▶ Problem to solve: When a line of the material has the word "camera" in it, copy that line.

*** Block opens ***

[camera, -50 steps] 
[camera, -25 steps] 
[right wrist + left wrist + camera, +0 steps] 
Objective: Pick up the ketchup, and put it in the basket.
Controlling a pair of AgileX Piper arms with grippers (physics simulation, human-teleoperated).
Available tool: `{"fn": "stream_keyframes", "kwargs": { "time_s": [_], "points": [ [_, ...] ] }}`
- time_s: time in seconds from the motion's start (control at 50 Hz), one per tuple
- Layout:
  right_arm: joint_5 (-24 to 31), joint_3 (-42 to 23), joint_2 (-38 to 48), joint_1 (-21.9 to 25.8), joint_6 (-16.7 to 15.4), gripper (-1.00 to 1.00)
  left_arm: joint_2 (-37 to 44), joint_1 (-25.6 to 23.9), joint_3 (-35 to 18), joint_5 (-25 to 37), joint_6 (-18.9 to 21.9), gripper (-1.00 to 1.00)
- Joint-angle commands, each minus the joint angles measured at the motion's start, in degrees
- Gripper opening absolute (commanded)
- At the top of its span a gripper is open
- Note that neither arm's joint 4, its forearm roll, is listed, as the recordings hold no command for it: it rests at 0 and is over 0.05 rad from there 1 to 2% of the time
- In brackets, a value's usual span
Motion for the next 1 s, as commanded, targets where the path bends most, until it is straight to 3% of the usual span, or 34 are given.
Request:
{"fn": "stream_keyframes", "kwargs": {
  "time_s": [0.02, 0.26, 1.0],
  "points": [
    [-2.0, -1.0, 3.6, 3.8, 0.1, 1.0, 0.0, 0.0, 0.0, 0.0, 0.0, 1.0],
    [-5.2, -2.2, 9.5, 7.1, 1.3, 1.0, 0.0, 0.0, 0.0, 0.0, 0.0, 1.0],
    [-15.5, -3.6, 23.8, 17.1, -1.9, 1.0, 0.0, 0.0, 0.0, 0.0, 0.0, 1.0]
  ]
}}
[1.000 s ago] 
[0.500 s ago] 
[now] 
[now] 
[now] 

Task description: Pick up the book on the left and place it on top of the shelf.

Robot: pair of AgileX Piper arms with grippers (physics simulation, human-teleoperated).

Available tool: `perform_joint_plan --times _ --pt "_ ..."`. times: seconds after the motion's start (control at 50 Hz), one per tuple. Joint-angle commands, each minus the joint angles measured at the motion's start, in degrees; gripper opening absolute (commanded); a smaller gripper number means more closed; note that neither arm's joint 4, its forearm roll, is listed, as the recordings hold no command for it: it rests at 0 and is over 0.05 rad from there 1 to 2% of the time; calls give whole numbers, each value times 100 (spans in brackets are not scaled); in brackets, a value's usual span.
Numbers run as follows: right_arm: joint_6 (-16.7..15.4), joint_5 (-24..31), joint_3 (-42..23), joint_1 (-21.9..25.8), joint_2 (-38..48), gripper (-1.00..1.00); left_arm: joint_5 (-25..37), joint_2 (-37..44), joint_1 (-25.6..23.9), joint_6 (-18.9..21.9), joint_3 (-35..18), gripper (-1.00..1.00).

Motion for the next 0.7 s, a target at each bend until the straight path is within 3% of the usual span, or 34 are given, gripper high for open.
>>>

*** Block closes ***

▶ Your solution:
[camera, -50 steps] 
[camera, -25 steps] 
[right wrist + left wrist + camera, +0 steps] 

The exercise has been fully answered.